(Post last updated 09 June 2023)
Review panel summary
The Flame Test Concept Inventory (FTCI) was designed to measure students’ understanding of atomic emission. This concept inventory consists of 19 multiple choice items, 11 of which are independent, while the remaining 8 make up 4 two-tier, ‘answer-reason’ pairs [1]. The FTCI has been administered to students enrolled in secondary high school level chemistry courses and advanced placement chemistry courses across the United States, in addition to students enrolled in an undergraduate first year chemistry course at a single institution.
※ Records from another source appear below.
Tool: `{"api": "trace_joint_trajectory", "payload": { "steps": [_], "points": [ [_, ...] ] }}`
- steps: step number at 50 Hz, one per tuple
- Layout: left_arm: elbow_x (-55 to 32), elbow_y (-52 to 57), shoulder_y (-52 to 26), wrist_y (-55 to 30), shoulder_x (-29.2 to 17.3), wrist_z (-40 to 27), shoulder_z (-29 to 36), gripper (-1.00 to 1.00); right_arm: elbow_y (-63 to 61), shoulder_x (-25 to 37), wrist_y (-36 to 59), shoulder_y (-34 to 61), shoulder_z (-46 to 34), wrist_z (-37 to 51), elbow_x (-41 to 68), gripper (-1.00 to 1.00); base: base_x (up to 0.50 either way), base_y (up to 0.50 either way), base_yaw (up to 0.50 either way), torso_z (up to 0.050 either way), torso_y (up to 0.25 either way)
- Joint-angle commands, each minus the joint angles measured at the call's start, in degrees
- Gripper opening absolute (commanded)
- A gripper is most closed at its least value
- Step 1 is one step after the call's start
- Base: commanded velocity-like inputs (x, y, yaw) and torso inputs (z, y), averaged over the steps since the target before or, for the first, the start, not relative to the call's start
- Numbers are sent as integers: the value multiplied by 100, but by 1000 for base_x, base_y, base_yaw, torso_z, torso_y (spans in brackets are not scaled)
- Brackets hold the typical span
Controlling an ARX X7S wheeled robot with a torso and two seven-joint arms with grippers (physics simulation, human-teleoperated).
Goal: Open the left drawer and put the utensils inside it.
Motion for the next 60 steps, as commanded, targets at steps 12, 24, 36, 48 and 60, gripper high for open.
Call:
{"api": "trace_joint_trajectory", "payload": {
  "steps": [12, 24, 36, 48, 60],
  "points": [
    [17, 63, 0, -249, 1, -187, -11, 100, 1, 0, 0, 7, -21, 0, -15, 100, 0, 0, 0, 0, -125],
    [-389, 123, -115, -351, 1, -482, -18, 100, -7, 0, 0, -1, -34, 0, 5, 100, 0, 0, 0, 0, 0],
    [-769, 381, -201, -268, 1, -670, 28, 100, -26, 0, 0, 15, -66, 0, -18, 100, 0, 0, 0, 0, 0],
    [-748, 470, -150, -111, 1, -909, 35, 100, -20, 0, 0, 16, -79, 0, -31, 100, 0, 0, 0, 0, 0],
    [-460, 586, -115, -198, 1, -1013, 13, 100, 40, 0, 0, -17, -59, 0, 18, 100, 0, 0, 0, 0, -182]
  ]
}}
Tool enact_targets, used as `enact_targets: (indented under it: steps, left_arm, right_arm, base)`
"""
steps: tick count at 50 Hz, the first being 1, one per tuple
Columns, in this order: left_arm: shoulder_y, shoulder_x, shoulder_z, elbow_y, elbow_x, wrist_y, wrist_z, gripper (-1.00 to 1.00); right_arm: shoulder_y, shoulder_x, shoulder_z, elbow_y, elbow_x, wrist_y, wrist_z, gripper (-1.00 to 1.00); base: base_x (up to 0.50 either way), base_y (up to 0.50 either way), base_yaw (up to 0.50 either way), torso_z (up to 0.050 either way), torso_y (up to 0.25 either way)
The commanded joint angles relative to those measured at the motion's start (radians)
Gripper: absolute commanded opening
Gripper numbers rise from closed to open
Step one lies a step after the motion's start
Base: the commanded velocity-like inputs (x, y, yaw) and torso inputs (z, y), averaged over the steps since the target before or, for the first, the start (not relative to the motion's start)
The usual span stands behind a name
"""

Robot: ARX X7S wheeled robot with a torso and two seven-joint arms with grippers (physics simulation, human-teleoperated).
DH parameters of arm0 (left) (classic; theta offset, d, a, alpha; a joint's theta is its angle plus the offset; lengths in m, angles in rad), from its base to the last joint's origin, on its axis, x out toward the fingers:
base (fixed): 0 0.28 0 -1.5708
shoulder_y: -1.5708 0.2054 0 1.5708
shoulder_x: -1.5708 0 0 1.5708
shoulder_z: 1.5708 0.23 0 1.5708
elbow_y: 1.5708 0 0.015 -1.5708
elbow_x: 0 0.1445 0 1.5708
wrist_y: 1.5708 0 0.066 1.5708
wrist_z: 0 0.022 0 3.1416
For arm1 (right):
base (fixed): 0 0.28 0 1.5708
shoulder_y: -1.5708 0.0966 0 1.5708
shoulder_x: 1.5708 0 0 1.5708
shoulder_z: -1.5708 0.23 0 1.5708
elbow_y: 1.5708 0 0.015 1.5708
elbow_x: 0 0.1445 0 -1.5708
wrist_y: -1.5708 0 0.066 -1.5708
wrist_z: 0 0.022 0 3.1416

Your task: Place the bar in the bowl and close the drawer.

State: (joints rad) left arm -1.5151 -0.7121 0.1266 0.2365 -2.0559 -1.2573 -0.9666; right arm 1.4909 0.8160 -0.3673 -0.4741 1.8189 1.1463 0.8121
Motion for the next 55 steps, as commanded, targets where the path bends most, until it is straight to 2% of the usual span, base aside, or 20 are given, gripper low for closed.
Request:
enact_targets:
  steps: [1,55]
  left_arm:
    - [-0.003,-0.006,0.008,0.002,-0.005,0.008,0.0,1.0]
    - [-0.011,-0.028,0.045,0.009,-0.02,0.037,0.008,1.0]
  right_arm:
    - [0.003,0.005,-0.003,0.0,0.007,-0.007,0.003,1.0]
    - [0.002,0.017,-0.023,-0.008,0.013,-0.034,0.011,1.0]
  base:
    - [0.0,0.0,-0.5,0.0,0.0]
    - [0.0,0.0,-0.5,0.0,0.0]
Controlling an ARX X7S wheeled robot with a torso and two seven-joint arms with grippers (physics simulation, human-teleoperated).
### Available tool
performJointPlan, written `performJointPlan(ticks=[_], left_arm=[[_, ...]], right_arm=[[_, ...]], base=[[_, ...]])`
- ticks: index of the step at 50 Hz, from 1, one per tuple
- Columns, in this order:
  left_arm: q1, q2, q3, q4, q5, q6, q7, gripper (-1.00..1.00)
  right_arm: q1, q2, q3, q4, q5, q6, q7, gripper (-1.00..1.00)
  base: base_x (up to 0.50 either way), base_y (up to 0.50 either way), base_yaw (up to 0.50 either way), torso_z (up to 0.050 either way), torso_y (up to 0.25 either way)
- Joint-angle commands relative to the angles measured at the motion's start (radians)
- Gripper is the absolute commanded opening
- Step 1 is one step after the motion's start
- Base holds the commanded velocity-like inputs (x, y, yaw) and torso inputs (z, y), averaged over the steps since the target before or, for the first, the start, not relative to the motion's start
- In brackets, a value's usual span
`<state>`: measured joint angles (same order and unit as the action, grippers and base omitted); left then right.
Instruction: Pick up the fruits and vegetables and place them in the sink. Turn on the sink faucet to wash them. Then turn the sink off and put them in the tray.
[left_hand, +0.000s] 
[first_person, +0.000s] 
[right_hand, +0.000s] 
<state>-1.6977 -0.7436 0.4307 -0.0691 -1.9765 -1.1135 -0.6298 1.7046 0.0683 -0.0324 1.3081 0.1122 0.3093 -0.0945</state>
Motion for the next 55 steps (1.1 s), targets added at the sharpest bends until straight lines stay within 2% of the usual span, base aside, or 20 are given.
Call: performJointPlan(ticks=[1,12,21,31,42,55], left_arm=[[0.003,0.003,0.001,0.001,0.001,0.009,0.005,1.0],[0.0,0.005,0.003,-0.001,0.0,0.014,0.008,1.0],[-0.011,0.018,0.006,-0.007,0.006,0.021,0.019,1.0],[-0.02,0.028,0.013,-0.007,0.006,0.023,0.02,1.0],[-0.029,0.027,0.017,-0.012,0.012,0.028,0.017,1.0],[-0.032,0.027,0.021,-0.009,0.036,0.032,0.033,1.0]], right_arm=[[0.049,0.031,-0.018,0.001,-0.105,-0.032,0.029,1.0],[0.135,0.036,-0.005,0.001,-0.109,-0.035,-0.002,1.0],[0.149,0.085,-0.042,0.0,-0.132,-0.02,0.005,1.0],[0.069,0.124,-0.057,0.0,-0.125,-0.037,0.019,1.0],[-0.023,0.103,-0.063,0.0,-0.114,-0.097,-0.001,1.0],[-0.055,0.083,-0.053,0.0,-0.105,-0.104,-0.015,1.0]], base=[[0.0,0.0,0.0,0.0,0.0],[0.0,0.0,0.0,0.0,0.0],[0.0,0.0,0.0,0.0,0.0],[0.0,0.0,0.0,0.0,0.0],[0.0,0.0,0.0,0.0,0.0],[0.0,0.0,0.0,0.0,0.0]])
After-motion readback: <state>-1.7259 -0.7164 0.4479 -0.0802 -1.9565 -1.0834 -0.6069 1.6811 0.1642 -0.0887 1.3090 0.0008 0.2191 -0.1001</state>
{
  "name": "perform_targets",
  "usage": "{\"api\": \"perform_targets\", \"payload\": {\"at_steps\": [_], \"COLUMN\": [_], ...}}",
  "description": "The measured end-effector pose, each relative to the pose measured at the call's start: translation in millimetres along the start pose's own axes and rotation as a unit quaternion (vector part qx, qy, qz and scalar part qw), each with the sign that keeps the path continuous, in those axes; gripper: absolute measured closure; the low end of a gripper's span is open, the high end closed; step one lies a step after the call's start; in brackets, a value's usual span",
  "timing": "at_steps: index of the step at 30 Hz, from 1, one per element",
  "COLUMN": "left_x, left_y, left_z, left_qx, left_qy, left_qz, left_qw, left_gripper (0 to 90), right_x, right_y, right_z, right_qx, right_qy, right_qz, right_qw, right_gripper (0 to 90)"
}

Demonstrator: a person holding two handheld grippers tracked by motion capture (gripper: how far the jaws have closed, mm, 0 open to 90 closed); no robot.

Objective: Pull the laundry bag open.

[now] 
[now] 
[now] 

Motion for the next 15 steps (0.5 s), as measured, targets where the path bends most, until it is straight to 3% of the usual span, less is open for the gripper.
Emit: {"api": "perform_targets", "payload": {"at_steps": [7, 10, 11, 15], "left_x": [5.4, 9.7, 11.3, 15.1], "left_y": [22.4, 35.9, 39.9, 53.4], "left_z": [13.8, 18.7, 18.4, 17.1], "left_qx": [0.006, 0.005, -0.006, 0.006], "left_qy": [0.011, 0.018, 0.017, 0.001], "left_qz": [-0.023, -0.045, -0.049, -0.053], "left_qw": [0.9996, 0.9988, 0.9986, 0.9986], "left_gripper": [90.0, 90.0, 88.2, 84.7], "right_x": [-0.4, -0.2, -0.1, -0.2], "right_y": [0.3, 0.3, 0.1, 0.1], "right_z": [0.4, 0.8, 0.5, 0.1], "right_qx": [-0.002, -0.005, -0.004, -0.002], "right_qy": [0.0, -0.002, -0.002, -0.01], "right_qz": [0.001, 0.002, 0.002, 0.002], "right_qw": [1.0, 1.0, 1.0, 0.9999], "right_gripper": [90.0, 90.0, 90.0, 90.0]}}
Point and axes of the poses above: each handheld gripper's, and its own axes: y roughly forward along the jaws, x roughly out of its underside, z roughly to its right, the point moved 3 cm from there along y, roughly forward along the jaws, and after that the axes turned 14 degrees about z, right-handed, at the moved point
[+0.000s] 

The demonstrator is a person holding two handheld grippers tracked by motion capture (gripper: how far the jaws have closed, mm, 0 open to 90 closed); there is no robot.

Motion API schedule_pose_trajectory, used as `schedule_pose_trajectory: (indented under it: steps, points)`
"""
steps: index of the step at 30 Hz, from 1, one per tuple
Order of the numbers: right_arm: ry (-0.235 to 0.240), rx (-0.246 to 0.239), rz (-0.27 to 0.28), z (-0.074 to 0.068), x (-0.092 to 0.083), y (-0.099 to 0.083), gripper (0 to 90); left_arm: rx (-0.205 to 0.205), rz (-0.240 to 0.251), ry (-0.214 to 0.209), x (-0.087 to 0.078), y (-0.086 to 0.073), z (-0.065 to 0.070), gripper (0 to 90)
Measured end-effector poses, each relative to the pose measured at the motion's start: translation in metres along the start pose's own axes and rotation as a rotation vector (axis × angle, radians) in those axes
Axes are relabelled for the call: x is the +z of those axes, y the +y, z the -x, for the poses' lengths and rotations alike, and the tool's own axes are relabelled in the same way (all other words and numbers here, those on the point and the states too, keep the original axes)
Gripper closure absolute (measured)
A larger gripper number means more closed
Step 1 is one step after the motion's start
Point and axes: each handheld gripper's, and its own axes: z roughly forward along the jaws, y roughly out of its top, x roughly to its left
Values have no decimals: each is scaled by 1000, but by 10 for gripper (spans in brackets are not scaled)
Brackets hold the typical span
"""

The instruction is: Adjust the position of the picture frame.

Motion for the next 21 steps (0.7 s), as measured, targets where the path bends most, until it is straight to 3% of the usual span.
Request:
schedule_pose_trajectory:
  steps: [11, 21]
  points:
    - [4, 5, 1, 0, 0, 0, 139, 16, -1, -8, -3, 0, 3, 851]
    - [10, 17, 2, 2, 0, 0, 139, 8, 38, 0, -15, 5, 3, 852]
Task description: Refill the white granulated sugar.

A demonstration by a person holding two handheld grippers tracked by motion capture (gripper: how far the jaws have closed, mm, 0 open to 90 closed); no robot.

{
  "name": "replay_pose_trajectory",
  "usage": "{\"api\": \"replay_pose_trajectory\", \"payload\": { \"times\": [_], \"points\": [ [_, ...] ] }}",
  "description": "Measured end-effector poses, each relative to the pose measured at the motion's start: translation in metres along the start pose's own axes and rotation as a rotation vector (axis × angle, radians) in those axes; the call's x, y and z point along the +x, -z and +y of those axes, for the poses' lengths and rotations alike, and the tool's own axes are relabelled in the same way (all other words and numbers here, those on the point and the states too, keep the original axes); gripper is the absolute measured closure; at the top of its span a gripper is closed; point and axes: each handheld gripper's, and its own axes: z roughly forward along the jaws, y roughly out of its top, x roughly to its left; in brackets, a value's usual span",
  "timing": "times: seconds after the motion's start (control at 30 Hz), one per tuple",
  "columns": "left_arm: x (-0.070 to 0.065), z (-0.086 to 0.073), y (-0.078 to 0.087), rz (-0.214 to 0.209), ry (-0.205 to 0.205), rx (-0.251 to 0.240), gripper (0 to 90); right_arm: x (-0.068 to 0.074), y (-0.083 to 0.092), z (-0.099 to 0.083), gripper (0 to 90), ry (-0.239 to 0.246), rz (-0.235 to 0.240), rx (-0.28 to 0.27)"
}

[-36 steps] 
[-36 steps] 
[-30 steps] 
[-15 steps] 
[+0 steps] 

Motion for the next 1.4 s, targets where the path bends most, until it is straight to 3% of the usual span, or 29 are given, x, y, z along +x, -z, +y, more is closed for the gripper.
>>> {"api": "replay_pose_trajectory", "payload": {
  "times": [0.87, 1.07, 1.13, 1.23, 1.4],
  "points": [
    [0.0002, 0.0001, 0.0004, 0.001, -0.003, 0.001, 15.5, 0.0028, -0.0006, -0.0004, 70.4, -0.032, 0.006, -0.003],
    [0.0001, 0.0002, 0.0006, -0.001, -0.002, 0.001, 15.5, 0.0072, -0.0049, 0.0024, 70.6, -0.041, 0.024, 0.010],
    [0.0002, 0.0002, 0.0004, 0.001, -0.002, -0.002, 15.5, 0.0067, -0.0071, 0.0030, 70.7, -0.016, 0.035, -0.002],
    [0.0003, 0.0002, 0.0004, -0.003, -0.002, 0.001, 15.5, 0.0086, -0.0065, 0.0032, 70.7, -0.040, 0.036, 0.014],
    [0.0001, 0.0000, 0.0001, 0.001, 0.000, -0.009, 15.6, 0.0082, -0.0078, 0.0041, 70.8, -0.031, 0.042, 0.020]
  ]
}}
Evidence based on test content was collected during the development of the FTCI. Development of the items was informed by cognitive interview data collected from students enrolled in high school, advanced placement, undergraduate first year, and upper division (instrumental analysis or analytical) chemistry courses. "The alternative conceptions that emerged through the analysis of student interviews formed the basis for creating questions and distracters" [1]. Once the developers had created a preliminary version of the FTCI, it was reviewed by seven faculty members who had experience teaching first-year chemistry and/or analytical chemistry. Analysis of the experts’ suggestions led to revisions in item wording and the addition of two new items, resulting in the pilot version of the FTCI.
Evidence based on response process for the pilot version of the FTCI was collected through cognitive interviews with undergraduate first year and upper division chemistry students. Analysis of these interviews resulted in the deletion of two items, the addition of one item, and revisions in wording to others, resulting in the final 19-item version of the FTCI. In order to collect additional evidence based on response process, a second round of cognitive interviews was conducted with undergraduate first year chemistry students who completed the final 19-item version. Based on analysis of this second set of cognitive interviews, the developers of the instrument deemed that no additional modifications to the FTCI were necessary.
Evidence related to single administration reliability was assessed through the calculation of coefficient alpha and Kuder−Richardson (KR-20) indices for each course level in which FTCI data were collected (i.e., high school, advanced placement, and first year undergraduate chemistry). The alpha and KR-20 values for the data from advanced placement students and first year undergraduate chemistry students were found to be acceptable, while the values from the high school chemistry student data were lower than the typically recommended cutoffs for either metric. The developers highlighted that the results seen in the high school chemistry data may reflect “a more fragmented knowledge about the concepts assessed by the FTCI” [1].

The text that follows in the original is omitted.